智弁のプロ注目砲・岡本 いきなり満塁弾!スカウト絶賛「千両役者」

[ 2014年7月20日 05:30 ]

<智弁学園・平城>7回裏1死満塁、智弁学園・岡本は右越えに満塁本塁打を放つ

奈良大会2回戦 智弁学園8―1平城

(7月19日 佐藤薬品)
 まさに千両役者だ。1―1の7回、1点を勝ち越し、なお無死満塁。1ストライク3ボールからの5球目は外角高めのボール球だったが、プロ注目のスラッガー、智弁学園の岡本和真内野手(3年)は「体が勝手に動いた」とバットを振り抜いた。真芯で捉えた打球は大きな弧を描いて右翼席へ吸い込まれた。

 高校通算71号は満塁弾。「投手が頑張り、みんながつないでくれて打てた本塁打。感謝したい」。昨夏の初戦に続く、2年連続のグランドスラムで岡本の夏が始まった。

 プロのスカウト陣も度肝を抜かれた。阪神の畑山俊二スカウトは「千両役者やね。スター候補。日本人のホームランバッターは近年いないけど、その可能性を持った選手」と評した。中日の米村明スカウトも「社会人も含め、右打者ではNo・1」と舌を巻いた。

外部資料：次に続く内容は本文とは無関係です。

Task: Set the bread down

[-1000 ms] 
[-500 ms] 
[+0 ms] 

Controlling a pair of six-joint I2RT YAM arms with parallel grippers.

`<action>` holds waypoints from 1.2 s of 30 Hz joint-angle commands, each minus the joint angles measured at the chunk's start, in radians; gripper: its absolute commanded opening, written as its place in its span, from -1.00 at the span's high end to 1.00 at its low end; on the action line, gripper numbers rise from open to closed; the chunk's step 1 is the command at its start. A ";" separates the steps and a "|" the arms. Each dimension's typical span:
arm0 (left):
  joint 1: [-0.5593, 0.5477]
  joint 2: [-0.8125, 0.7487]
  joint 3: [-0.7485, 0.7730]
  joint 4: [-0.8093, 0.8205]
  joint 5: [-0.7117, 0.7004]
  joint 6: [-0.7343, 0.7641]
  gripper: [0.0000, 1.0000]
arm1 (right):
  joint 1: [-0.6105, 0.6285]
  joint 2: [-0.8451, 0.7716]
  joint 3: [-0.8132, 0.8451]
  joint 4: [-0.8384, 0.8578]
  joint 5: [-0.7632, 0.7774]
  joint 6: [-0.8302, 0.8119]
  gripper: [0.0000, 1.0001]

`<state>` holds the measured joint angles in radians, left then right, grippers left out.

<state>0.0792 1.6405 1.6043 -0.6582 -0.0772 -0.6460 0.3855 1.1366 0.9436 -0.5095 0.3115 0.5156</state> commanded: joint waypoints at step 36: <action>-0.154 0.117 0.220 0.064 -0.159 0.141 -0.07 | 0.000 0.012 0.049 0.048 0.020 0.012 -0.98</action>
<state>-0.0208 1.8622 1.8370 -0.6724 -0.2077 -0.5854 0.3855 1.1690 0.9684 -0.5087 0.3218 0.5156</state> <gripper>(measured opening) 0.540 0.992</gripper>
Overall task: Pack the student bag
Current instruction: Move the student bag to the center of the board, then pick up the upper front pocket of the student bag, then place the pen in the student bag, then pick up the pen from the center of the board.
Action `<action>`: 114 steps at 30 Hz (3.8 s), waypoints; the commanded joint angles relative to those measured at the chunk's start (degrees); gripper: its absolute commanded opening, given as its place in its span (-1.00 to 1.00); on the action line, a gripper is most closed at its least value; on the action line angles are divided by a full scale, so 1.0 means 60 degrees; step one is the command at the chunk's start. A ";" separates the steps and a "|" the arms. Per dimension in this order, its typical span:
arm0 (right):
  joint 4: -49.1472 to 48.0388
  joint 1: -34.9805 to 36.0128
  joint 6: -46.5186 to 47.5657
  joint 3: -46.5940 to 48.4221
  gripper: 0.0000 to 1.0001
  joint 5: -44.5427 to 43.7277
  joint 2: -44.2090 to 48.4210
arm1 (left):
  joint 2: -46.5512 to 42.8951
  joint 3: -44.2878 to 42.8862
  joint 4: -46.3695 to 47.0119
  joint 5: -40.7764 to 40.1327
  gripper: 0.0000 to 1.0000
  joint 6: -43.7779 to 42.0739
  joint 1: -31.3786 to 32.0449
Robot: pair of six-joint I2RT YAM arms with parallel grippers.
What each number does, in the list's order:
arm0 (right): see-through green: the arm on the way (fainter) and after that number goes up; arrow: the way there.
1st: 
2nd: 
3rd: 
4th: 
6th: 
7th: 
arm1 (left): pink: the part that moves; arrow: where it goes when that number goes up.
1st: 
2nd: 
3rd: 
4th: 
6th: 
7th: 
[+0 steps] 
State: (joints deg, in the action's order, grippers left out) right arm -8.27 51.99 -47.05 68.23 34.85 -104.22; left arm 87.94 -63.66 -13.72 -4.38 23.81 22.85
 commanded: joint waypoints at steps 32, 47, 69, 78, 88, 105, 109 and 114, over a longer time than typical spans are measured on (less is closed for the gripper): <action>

 今春センバツでは三重戦で衝撃の1試合2本塁打。しかし、5月下旬に左肘に死球を受け、6月上旬には腰を痛めた。それでも時間を無駄にはしなかった。「ケガをした分、自主練習で埋めた」と、厚手のジャンパーを着込んで50メートルダッシュ×30本を繰り返した。太腿回りは済美のプロ注目右腕・安楽と同じ68センチ。強じんな下半身をつくり上げた。

 岡本家では例年、豚肉の入ったしょうゆベースの鍋を夏の試合前日に食すという。今回は母親に特別にお願いし、2日連続の鍋で出陣した。「奈良で一番しんどい練習をしてきた。その差を見せたい」。怪物はさらに凄みを増して、聖地を目指す。

 ◆岡本 和真(おかもと・かずま)1996年(平8)6月30日、奈良県生まれの18歳。北宇智小1年から野球を始め、五條東中では「橿原磯城シニア」に所属し、投手と三塁手。2年時に全国大会3位。3年時にシニアリーグの日本代表で4番を務めた。智弁学園では1年春からベンチ入りし、同秋から4番。高校通算71本塁打。50メートル走6秒8、遠投100メートル。1メートル83、95キロ。右投げ右打ち。